Stopping the inappropriate use of restrictive practices

The regulation of restrictive practices in aged cares needs further reform, writes Dr John Chesterman.

The regulation of restrictive practices in aged cares needs further reform, writes Dr John Chesterman.

The regulation of restrictive practices in aged care is not going well. In attempting to solve a very real problem – the overuse of pharmacological behaviour modification in aged care facilities – the federal government’s regulatory response has created considerable uncertainty while doing little to meaningfully protect residents from inappropriate restrictive practice usage. 

Dr John Chesterman

The widespread inappropriate usage of chemical restraints is a well-known feature of a sector that is under considerable pressure both externally, in the wake of the damning royal commission report last year, and internally, with high levels of staff dissatisfaction.

The pandemic, and the invidious compromises it forced providers to make either to the health of residents or their social connectedness – or sometimes both – has helped to accelerate the view that the institutional model of care is no longer appropriate. A view the disability sector mostly accepted many years ago – though some notable exceptions still exist. The overuse of chemical restrictive practices should hasten that process.

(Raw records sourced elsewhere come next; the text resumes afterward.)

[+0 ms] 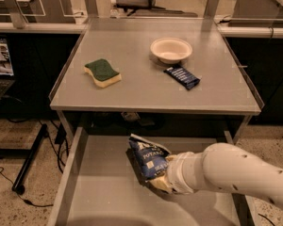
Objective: Pick blue chip bag from top drawer and place on counter
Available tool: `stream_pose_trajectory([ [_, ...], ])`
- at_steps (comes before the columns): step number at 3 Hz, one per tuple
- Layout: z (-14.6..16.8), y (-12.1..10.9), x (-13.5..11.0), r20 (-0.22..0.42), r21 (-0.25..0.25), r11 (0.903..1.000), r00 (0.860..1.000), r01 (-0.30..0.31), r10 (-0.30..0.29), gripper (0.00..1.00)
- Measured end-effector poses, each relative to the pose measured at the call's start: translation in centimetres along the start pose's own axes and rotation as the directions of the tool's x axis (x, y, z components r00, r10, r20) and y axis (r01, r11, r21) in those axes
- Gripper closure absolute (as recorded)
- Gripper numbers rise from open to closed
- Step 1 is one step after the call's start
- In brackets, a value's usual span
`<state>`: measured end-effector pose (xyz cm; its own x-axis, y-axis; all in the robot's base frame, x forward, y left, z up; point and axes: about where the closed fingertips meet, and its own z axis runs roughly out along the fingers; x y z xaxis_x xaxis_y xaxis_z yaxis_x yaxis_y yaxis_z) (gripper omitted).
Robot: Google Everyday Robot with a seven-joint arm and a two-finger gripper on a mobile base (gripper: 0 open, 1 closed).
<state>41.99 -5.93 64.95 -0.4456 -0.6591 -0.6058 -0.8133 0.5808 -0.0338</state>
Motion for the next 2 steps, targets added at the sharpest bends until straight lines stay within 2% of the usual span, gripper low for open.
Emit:
stream_pose_trajectory([
  [1, -5.8, -1.7, 0.3, -0.028, 0.014, 0.9905, 0.990, 0.137, -0.136, 1.00],
  [2, -11.1, -2.3, 1.1, -0.068, 0.029, 0.9801, 0.979, 0.197, -0.194, 1.00],
])
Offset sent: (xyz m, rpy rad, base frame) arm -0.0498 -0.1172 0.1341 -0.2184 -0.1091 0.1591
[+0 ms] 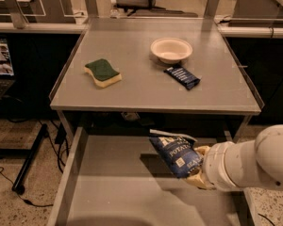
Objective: Pick blue chip bag from top drawer and place on counter
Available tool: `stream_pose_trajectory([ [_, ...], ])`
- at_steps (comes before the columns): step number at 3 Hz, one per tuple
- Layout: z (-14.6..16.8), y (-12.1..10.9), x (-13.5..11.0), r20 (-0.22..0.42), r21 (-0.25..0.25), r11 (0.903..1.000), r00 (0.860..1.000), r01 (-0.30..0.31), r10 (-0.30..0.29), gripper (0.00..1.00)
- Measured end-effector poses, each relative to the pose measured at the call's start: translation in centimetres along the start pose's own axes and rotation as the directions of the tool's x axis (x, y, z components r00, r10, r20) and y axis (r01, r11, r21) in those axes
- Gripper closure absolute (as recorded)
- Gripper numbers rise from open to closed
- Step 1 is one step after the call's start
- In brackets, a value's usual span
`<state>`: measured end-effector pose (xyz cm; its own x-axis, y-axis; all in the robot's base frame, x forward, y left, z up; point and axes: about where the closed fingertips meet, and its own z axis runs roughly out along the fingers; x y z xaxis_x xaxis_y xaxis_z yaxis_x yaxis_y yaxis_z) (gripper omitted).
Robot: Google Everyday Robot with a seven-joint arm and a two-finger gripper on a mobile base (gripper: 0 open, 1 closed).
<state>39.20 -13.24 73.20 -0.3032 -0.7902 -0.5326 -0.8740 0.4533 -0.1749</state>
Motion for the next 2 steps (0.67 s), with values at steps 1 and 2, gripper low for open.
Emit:
stream_pose_trajectory([
  [1, -4.9, -1.7, -0.3, 0.014, 0.069, 0.9976, 1.000, 0.004, -0.005, 1.00],
  [2, -8.5, -3.8, -1.7, 0.096, 0.123, 0.9910, 0.994, -0.054, 0.042, 1.00],
])
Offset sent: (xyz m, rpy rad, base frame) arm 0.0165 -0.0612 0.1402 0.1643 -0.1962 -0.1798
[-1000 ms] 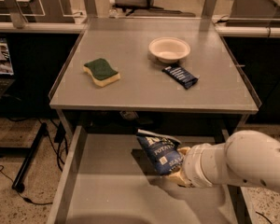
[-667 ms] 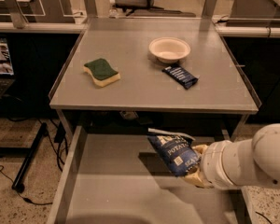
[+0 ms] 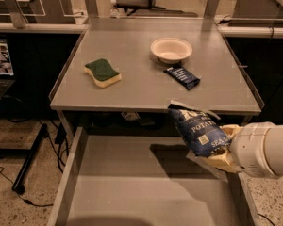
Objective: Pick blue chip bag from top drawer and place on counter
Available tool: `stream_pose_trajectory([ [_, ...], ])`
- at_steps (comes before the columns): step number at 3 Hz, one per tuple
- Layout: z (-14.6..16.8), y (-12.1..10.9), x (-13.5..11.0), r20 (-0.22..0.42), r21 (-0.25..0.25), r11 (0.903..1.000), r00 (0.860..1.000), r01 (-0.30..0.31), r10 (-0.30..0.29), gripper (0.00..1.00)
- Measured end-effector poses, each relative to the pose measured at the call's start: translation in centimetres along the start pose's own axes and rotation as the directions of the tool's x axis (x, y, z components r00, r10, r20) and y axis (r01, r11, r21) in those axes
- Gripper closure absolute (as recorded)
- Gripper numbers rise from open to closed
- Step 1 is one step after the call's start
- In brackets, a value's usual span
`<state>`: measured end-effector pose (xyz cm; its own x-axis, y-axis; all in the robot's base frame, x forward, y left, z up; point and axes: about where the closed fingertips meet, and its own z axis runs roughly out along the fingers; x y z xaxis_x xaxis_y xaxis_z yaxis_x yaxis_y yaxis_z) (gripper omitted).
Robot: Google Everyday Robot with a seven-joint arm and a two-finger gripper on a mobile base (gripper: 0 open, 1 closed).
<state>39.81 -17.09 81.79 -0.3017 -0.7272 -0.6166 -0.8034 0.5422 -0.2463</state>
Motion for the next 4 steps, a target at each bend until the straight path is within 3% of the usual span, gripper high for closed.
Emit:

It is not meaningful to ask a person to consent to their own movement being restricted as the only time this authorisation will be used is when the person is seeking to do the very thing they will then be prevented from doing.

The royal commission recognised that the overuse and under-regulation of restrictive practices was a significant problem. Restrictive practices are mechanisms by which a person’s behaviour is forcibly modified. They can be pharmacological, but they can also be physical, mechanical, environmental, or involve seclusion.

Unfortunately, one aspect of the royal commission’s proposed solution has led us to where we are now; it recommended that the person themselves, or someone on their behalf, be required to consent to any restrictive practice usage.

This is problematic for obvious reasons.

It is not meaningful to ask a person to consent to their own movement being restricted, for instance, as the only time this authorisation will be used is when the person is seeking to do the very thing they will then be prevented from doing. The fact that a person has agreed, for instance, to be confined to their bedroom – in a modern-day Ulysses pact that could hardly be described as volitional – should not be used as justification for preventing the person from leaving their room.

Even when the restrictive practice is chemical – in the form of a pill – we need to differentiate this from medication since the aim is behaviour modification; not the treatment and amelioration of an illness.

Far more common than the person’s own consent, it is substitute consent that will be provided – the consent of another person. And someone who is asked to consent to a restrictive practice being used on a loved one will be in an invidious position. They will rarely have the clinical or behavioural expertise to push back or offer alternative solutions. And inevitably they will fear the consequences for their loved one if they don’t go along with the proposal.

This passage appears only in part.